■ **Exercise brief**
Please give back the listing exactly, without any of its pictures.

== Segment start ==

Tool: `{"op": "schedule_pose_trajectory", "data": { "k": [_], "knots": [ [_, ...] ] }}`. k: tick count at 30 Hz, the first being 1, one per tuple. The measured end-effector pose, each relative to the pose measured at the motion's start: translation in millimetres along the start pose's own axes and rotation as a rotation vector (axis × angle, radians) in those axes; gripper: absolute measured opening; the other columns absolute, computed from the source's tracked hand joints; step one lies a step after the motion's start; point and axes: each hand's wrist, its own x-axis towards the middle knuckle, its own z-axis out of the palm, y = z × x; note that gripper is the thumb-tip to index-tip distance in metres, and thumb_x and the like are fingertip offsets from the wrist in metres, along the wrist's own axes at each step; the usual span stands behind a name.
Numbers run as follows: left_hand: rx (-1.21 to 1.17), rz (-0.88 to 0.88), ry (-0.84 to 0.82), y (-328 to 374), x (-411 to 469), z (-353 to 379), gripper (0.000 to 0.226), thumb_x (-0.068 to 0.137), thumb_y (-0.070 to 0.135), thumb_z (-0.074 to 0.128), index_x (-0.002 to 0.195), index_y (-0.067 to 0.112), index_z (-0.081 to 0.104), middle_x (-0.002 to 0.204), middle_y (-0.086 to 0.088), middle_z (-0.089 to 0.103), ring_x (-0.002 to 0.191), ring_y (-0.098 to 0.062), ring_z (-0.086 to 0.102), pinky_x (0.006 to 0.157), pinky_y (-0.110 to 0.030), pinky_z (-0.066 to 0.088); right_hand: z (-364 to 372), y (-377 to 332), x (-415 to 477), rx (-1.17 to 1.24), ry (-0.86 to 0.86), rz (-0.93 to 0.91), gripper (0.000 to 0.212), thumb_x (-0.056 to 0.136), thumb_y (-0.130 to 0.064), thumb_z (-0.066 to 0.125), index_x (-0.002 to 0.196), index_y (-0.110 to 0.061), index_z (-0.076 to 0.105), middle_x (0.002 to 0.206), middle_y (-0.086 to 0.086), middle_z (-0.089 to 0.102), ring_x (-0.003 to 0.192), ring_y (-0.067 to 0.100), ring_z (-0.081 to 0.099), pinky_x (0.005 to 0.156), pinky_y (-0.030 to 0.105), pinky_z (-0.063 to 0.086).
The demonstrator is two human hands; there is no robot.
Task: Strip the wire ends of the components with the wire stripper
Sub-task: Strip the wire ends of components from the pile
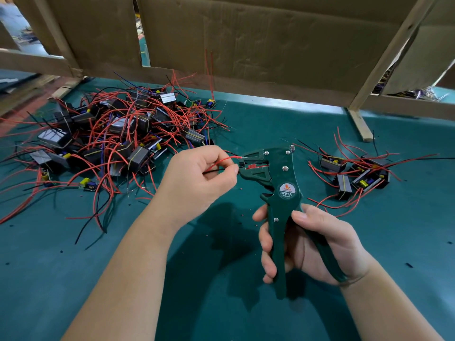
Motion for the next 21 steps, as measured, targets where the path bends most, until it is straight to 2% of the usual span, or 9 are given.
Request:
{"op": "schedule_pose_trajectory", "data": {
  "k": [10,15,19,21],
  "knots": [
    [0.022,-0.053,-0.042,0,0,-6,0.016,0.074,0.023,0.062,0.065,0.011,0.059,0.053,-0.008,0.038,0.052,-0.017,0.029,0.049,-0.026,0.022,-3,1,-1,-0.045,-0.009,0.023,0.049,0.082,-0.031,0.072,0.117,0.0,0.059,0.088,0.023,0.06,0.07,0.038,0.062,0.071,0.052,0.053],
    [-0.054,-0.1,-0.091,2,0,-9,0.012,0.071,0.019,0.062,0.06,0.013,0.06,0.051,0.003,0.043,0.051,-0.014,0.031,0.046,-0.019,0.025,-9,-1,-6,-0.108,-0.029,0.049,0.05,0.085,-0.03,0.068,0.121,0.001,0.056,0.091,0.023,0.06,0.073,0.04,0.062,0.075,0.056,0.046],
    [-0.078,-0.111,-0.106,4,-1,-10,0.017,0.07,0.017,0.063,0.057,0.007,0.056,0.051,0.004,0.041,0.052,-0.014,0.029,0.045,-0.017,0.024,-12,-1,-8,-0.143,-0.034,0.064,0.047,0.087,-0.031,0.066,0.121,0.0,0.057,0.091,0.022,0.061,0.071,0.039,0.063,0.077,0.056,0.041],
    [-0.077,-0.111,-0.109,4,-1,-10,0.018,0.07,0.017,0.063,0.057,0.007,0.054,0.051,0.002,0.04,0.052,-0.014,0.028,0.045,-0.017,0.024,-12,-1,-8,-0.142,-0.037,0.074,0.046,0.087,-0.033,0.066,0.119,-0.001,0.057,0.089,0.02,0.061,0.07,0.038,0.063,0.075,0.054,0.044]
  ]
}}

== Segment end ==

■ **Answer to the exercise**
Tool: `{"op": "schedule_pose_trajectory", "data": { "k": [_], "knots": [ [_, ...] ] }}`. k: tick count at 30 Hz, the first being 1, one per tuple. The measured end-effector pose, each relative to the pose measured at the motion's start: translation in millimetres along the start pose's own axes and rotation as a rotation vector (axis × angle, radians) in those axes; gripper: absolute measured opening; the other columns absolute, computed from the source's tracked hand joints; step one lies a step after the motion's start; point and axes: each hand's wrist, its own x-axis towards the middle knuckle, its own z-axis out of the palm, y = z × x; note that gripper is the thumb-tip to index-tip distance in metres, and thumb_x and the like are fingertip offsets from the wrist in metres, along the wrist's own axes at each step; the usual span stands behind a name.
Numbers run as follows: left_hand: rx (-1.21 to 1.17), rz (-0.88 to 0.88), ry (-0.84 to 0.82), y (-328 to 374), x (-411 to 469), z (-353 to 379), gripper (0.000 to 0.226), thumb_x (-0.068 to 0.137), thumb_y (-0.070 to 0.135), thumb_z (-0.074 to 0.128), index_x (-0.002 to 0.195), index_y (-0.067 to 0.112), index_z (-0.081 to 0.104), middle_x (-0.002 to 0.204), middle_y (-0.086 to 0.088), middle_z (-0.089 to 0.103), ring_x (-0.002 to 0.191), ring_y (-0.098 to 0.062), ring_z (-0.086 to 0.102), pinky_x (0.006 to 0.157), pinky_y (-0.110 to 0.030), pinky_z (-0.066 to 0.088); right_hand: z (-364 to 372), y (-377 to 332), x (-415 to 477), rx (-1.17 to 1.24), ry (-0.86 to 0.86), rz (-0.93 to 0.91), gripper (0.000 to 0.212), thumb_x (-0.056 to 0.136), thumb_y (-0.130 to 0.064), thumb_z (-0.066 to 0.125), index_x (-0.002 to 0.196), index_y (-0.110 to 0.061), index_z (-0.076 to 0.105), middle_x (0.002 to 0.206), middle_y (-0.086 to 0.086), middle_z (-0.089 to 0.102), ring_x (-0.003 to 0.192), ring_y (-0.067 to 0.100), ring_z (-0.081 to 0.099), pinky_x (0.005 to 0.156), pinky_y (-0.030 to 0.105), pinky_z (-0.063 to 0.086).
The demonstrator is two human hands; there is no robot.
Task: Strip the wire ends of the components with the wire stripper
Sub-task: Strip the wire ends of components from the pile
Motion for the next 21 steps, as measured, targets where the path bends most, until it is straight to 2% of the usual span, or 9 are given.
Request:
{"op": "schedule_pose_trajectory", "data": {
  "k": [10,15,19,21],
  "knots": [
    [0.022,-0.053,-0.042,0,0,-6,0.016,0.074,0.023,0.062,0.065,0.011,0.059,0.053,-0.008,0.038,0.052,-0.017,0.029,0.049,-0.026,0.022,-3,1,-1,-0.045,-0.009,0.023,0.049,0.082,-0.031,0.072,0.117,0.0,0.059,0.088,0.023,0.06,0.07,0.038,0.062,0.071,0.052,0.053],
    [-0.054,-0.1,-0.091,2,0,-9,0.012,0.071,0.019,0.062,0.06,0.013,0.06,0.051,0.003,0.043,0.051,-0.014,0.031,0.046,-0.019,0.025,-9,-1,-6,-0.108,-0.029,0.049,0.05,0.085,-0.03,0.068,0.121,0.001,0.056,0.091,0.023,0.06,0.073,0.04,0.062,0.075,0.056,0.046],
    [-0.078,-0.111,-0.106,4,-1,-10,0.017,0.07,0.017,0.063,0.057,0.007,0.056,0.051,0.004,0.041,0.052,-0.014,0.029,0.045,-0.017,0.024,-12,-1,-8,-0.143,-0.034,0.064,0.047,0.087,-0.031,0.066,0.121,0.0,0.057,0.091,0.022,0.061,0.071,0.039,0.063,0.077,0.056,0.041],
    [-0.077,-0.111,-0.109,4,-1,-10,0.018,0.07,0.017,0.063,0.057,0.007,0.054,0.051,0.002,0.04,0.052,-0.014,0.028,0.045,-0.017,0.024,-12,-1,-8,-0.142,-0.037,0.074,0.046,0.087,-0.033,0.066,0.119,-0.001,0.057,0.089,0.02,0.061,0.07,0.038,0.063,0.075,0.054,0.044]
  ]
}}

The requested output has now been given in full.